Siete clubes de Segunda División figuran en la lista de morosos que deberían hacer efectivos sus pagos pendientes antes de las doce de la noche de hoy, si no quieren descender de categoría. En total, las deudas alcanzan los 24,7 millones de euros.
El Levante y la Real Sociedad encabezan la lista de morosos. La situación del equipo valenciano es dramática. Tiene denuncias por impago de 44 jugadores, que se traducen en un montante de 16,7 millones. A estas cifras, hay que añadir la deuda del filial (484.764 euros) a 15 futbolistas y varias mensualidades del equipo femenino.
Por su parte, el club guipuzcoano fue denunciado por 19 futbolistas por un total de 2,8 millones. Otro equipo que se está jugando el descenso a Segunda B por impago es el Xerez. Debe casi un millón menos que la Real (1,9), pero tiene muchas delaciones (27). Completan el club otros cuatro equipos: el Celta (cinco denuncias y 1,2 millones de deuda), el Elche (once y 551.875 euros), el Granada 74 (veinte y 1,2 millones) y el Hércules (seis y 94.368 euros).
Las mayores cantidades del Celta corresponden a Matías Lequi y Antonio Guayre, mientras que Yago Yao reclamó 6.000 euros, Pinto 200.000 y Ángel 150.000. Tres de estos jugadores ya están desligados del club, el canario está en camino y únicamente permanece el central argentino.
La situación en la Segunda B también es preocupante.
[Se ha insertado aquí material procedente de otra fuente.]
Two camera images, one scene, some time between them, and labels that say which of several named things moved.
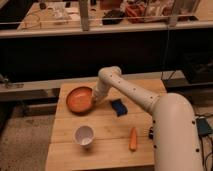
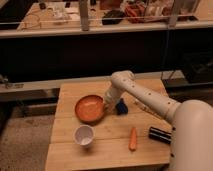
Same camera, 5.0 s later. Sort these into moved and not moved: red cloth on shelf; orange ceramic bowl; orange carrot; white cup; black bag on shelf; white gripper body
Moved: orange ceramic bowl; white gripper body
Not moved: black bag on shelf; orange carrot; red cloth on shelf; white cup
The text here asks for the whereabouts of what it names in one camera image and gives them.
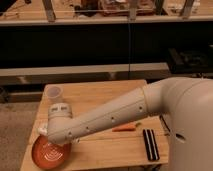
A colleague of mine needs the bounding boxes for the white plastic bottle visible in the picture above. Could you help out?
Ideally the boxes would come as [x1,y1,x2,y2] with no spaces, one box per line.
[37,123,47,136]

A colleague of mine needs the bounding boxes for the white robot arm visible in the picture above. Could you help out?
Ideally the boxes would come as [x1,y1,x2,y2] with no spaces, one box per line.
[47,77,213,171]

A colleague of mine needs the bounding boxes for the orange ceramic bowl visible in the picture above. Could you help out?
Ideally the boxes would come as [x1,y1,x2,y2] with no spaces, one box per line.
[31,135,72,170]

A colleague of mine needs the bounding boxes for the orange carrot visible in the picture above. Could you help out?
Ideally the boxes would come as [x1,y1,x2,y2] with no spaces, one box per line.
[112,122,141,132]

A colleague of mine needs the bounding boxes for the translucent plastic cup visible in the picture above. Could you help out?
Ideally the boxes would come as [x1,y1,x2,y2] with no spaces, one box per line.
[45,86,63,104]

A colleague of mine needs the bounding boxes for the wooden table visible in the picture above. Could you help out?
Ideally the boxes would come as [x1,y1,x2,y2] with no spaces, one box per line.
[19,79,175,171]

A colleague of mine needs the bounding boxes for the black and white striped block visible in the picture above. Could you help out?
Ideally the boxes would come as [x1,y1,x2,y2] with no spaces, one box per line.
[143,129,160,161]

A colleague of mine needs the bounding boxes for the grey metal bench rail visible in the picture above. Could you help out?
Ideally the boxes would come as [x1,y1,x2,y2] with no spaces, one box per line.
[0,62,171,85]

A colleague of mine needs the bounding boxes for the black floor cables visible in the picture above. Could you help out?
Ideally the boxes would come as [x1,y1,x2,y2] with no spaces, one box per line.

Hay ocho clubes con más de 20 denuncias, entre los que figura el Ourense (descendido a Tercera), donde la deuda actual con sus futbolistas es de 205.782,20 euros, según las cifras que maneja la Liga y la AFE. El Racing Portuense, con 442.000 euros, y el Linares, con 435.000 euros, son los que más deben de la categoría, pero históricos como el Burgos, el Jaén, el Logroñés o el Rayo Vallecano también pasan por apuros.
Un portavoz de la Liga de Fútbol Profesional aseguró ayer de que «se está intentando por todos los medios resolver la situación». También reconoció que «se están celebrando reuniones diariamente» y que confía en que «con la voluntad de los clubes se llegue a una solución, como así vino ocurriendo en los últimos años con conflictos similares».